▶ **Records from a collection**
• • • • •

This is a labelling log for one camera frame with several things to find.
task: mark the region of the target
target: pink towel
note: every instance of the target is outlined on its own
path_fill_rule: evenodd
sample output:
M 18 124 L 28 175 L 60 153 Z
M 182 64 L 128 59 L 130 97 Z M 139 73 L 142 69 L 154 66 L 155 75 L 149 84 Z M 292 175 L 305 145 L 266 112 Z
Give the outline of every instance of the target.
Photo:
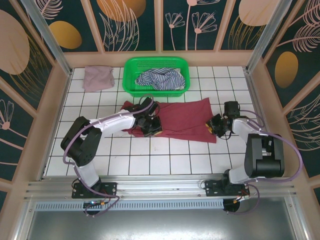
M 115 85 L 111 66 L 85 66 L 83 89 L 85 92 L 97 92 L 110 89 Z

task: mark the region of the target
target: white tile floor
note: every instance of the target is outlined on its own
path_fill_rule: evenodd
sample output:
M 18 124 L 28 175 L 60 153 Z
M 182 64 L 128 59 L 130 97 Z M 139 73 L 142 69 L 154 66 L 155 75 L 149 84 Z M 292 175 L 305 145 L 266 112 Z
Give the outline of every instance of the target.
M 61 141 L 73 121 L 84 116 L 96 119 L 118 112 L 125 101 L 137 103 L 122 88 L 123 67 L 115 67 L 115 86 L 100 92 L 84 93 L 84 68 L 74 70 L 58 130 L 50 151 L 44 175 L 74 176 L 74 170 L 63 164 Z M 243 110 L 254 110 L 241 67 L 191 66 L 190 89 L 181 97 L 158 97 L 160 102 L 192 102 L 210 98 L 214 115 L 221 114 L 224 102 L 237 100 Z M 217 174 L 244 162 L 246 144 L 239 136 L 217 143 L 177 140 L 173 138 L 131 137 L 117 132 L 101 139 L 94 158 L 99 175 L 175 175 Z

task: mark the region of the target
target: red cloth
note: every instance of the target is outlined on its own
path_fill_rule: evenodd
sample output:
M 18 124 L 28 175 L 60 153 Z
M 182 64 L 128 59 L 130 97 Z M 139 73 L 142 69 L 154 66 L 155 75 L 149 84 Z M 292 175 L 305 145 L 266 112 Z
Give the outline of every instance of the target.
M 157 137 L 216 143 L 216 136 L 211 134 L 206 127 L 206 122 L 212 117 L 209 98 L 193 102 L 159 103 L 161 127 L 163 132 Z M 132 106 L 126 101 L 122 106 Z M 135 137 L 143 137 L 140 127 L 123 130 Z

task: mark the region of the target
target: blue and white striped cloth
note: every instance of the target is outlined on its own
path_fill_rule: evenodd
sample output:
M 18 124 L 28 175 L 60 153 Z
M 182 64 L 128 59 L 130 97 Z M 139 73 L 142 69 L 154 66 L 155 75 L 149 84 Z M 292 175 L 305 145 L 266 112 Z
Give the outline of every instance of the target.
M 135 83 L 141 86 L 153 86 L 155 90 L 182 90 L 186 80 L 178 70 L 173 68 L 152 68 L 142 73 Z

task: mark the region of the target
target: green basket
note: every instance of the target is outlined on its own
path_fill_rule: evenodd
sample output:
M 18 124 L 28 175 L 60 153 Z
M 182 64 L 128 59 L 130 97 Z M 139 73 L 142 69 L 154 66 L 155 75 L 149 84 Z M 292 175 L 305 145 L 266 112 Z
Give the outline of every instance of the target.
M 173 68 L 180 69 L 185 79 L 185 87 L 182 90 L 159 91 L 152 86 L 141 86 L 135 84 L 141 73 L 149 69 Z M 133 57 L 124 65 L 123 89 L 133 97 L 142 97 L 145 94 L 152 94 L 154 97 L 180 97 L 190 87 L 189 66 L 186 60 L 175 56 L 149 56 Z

• • • • •

▶ **WHAT YOU SHOULD DO**
Give exactly the lines from the one with "target: blue and white striped cloth" to the end of the entries, nothing before them.

▶ **RESULT FOR THIS EXERCISE**
target: blue and white striped cloth
note: every instance of the target is outlined on its own
path_fill_rule: evenodd
sample output:
M 18 124 L 28 175 L 60 153 Z
M 182 64 L 128 59 L 130 97 Z M 139 73 L 142 69 L 154 66 L 155 75 L 149 84 Z M 292 175 L 305 145 L 266 112 Z
Give the outline of every instance of the target.
M 135 83 L 141 86 L 153 86 L 155 90 L 182 90 L 186 80 L 178 70 L 173 68 L 152 68 L 142 73 Z

task: mark the region of the target
target: green basket
note: every instance of the target is outlined on its own
path_fill_rule: evenodd
sample output:
M 18 124 L 28 175 L 60 153 Z
M 182 64 L 128 59 L 130 97 Z M 139 73 L 142 69 L 154 66 L 155 75 L 149 84 Z M 292 175 L 305 145 L 266 112 Z
Give the outline of every instance of the target.
M 173 68 L 180 69 L 185 79 L 185 87 L 182 90 L 159 91 L 152 86 L 141 86 L 135 84 L 141 73 L 149 69 Z M 133 57 L 124 65 L 123 89 L 133 97 L 142 97 L 145 94 L 152 94 L 154 97 L 180 97 L 190 87 L 189 66 L 186 60 L 175 56 L 149 56 Z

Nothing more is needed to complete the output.